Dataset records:
<<<<

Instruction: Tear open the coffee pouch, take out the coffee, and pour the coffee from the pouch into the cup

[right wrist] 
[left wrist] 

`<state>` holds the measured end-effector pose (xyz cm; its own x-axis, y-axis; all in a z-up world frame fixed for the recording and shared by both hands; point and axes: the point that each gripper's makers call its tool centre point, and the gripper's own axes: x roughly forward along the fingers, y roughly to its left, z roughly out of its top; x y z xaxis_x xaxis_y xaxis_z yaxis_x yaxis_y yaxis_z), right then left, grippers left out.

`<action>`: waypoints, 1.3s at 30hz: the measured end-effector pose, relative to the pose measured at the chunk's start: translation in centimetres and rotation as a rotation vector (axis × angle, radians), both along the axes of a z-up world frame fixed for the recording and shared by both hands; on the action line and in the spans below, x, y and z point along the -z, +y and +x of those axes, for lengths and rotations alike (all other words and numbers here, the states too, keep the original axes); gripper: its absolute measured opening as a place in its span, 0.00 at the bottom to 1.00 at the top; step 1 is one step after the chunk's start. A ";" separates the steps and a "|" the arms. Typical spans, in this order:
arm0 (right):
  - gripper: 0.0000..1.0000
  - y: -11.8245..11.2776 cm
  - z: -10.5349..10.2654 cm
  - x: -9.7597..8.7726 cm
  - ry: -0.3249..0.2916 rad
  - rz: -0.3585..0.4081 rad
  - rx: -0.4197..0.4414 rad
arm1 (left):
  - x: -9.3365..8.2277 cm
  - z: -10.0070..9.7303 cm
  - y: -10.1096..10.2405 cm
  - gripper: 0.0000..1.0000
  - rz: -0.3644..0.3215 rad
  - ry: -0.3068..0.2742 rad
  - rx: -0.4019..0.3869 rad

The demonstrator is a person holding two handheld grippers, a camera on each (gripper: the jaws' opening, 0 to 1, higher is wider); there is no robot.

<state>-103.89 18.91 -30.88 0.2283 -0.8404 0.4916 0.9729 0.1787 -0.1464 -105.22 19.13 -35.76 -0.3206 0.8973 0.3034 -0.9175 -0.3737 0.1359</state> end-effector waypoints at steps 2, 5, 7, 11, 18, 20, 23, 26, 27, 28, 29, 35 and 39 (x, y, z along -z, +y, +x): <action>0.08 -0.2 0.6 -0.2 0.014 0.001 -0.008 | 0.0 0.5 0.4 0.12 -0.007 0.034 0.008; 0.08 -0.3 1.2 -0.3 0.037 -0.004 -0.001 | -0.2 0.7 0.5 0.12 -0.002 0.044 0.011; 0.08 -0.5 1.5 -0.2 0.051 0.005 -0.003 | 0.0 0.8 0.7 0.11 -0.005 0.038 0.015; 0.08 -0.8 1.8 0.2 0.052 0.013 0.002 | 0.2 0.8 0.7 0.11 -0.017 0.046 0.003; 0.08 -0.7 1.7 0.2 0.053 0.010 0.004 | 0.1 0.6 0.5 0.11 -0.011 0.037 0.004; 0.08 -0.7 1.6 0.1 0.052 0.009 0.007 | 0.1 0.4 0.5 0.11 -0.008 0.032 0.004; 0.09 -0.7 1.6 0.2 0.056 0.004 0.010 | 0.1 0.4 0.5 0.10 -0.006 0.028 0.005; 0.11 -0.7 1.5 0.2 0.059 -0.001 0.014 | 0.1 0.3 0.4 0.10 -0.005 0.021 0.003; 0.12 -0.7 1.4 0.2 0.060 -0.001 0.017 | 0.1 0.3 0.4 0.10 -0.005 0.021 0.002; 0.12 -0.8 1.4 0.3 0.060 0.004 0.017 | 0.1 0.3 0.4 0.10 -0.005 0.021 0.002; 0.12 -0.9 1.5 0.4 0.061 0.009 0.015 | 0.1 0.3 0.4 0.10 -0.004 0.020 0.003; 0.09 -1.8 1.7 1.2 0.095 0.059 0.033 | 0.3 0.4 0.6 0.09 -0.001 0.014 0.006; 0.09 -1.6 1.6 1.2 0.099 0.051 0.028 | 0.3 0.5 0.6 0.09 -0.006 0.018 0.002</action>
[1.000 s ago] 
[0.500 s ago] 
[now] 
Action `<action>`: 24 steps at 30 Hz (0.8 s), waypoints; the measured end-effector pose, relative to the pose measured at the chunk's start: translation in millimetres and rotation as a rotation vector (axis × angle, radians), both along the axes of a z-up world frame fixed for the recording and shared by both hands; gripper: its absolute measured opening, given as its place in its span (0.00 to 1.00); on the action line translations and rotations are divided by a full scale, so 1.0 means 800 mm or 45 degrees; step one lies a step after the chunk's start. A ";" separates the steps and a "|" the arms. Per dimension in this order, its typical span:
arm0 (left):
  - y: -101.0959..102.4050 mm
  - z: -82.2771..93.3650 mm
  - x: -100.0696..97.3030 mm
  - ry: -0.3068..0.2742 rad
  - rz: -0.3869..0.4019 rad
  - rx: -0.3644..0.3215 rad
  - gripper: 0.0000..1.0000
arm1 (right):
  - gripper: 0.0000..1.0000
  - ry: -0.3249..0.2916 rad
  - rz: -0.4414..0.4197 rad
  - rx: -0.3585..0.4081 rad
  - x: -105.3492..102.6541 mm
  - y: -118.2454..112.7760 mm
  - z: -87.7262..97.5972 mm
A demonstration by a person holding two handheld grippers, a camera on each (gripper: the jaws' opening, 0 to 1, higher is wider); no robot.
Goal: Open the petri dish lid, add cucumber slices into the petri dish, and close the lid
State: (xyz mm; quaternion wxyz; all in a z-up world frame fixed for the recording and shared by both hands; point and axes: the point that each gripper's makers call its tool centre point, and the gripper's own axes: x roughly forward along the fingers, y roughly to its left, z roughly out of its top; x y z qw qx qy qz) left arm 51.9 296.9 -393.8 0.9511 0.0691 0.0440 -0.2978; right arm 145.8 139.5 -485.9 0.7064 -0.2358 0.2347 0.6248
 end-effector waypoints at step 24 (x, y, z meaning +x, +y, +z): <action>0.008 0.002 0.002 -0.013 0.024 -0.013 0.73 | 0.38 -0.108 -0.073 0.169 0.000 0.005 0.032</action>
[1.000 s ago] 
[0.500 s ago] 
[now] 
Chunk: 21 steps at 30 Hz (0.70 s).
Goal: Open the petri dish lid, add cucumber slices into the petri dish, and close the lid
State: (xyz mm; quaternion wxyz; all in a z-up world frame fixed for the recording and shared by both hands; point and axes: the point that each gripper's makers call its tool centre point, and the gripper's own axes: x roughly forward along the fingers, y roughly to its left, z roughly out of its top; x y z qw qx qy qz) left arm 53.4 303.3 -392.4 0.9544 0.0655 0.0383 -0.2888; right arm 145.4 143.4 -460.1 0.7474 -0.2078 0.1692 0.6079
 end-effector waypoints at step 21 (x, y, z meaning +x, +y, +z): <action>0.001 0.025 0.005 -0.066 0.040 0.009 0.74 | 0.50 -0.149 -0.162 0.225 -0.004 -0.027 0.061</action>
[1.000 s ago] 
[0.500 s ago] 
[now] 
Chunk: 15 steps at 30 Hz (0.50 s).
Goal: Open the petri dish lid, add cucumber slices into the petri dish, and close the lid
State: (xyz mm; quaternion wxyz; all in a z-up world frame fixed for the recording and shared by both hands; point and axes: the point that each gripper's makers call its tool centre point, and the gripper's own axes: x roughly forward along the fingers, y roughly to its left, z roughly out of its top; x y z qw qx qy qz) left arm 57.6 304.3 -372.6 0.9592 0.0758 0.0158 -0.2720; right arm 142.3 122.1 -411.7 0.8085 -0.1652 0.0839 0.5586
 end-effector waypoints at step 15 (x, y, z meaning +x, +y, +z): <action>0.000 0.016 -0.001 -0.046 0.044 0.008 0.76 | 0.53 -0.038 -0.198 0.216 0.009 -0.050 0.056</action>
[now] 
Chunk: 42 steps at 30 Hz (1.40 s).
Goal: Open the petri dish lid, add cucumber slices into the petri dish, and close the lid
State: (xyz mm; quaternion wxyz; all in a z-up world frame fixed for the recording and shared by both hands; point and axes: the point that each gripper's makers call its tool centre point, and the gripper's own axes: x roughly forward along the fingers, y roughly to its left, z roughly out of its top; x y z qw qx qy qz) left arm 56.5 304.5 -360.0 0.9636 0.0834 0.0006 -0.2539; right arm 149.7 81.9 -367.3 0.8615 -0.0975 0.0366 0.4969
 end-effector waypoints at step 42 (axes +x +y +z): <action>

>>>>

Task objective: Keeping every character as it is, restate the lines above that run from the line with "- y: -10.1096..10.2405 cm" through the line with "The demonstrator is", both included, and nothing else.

Answer space:
  - y: -10.1096..10.2405 cm
  - gripper: 0.0000..1.0000
  - rz: -0.3644..0.3215 rad
  - ry: -0.3068..0.2742 rad
  - rx: -0.4019..0.3869 rad

The demonstrator is a person holding two handheld grippers, a camera on each (gripper: the jaws' opening, 0 to 1, higher is wider); there is no robot.

This exercise requires nothing further.